Observando a los ricos y a los pobres, a los instruidos y a los ignorantes, a los aduladores y a los contradictores, Jesús, en su sabiduría maravillosa, discernía los motivos y los sentimientos de todos, y tomaba para con cada uno la actitud que convenía a su estado. Denunciaba la vanidad al mismo tiempo que la culpabilidad de los jefes del pueblo, y prevenía a los que pudiesen ser engañados por ellos. Se complacía en subrayar, en contraste, la devoción de una pobre viuda que era víctima de la codicia de los escribas. Echando en el tesoro sus últimos recursos, ella se abandonaba enteramente a Dios y mostraba que dependía solo de él (1 Timoteo 5:5; 2 Corintios 8:1-5). El Señor ve tanto lo que le ofrecemos como lo que guardamos. Él no cuenta de la misma manera que nosotros (v. 3), y esto anima a todos los que no pueden dar mucho (2 Corintios 8:12). ¡Cuántas “blancas” serán fortunas en el tesoro celestial! (comp. cap. 12:33 con cap. 18:22).
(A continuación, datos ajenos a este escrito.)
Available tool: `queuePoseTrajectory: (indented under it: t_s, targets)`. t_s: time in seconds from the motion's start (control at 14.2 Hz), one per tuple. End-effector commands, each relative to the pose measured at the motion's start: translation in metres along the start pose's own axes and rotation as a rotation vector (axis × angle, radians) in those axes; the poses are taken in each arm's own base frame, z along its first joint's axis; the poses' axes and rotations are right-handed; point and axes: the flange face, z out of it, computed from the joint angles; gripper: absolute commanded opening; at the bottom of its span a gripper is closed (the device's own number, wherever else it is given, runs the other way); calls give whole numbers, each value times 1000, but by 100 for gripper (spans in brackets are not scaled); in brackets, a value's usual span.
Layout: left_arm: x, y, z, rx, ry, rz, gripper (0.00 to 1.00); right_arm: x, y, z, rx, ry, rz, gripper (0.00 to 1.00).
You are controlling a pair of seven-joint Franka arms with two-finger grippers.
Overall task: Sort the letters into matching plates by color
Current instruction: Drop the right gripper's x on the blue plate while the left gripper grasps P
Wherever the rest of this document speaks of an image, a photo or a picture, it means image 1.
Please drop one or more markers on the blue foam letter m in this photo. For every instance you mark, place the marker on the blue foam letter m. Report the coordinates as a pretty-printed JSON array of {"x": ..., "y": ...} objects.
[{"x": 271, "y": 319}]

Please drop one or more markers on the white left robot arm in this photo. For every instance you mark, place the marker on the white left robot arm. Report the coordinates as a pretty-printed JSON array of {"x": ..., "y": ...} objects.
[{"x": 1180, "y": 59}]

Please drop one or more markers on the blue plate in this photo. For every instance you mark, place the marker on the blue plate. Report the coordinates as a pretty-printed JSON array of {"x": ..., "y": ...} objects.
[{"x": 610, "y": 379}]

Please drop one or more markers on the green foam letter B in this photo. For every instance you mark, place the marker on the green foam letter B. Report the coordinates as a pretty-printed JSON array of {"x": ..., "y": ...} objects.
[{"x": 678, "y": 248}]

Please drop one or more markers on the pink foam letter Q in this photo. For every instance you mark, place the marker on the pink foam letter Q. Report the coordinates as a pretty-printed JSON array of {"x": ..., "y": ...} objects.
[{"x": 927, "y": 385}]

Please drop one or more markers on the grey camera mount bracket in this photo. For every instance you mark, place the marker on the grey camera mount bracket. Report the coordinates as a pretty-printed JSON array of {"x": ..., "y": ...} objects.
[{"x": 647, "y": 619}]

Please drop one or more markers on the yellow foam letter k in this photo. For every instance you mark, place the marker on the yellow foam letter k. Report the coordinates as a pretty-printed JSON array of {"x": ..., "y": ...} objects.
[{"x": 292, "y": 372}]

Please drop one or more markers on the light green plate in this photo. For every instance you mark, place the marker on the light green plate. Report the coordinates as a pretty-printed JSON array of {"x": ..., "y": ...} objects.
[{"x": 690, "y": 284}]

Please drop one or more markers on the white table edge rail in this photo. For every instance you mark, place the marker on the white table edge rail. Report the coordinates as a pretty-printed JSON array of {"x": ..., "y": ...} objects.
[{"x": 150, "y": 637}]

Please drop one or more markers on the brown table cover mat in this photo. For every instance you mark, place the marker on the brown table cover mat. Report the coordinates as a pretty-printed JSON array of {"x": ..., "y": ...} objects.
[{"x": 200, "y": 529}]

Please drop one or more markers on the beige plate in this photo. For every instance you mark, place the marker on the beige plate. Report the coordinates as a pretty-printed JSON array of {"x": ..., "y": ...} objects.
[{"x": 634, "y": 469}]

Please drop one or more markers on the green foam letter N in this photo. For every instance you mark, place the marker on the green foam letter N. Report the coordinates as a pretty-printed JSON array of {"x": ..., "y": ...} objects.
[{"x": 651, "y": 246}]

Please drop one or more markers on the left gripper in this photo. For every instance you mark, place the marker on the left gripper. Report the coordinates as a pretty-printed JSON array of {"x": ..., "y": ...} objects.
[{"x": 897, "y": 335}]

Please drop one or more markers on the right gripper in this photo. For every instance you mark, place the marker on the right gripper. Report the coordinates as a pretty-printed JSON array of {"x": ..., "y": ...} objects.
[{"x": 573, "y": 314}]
Algunos estaban deslumbrados por la belleza de las piedras y de los adornos del templo; pero allí Jesús también juzgaba diferentemente. Conocía el interior de este templo y lo comparó con una cueva de ladrones (cap. 19:46). Después declaró cuál sería la suerte de estas cosas que el hombre admiraba (v. 6).
Forma parte del comentario bíblico "Cada Día las Escrituras"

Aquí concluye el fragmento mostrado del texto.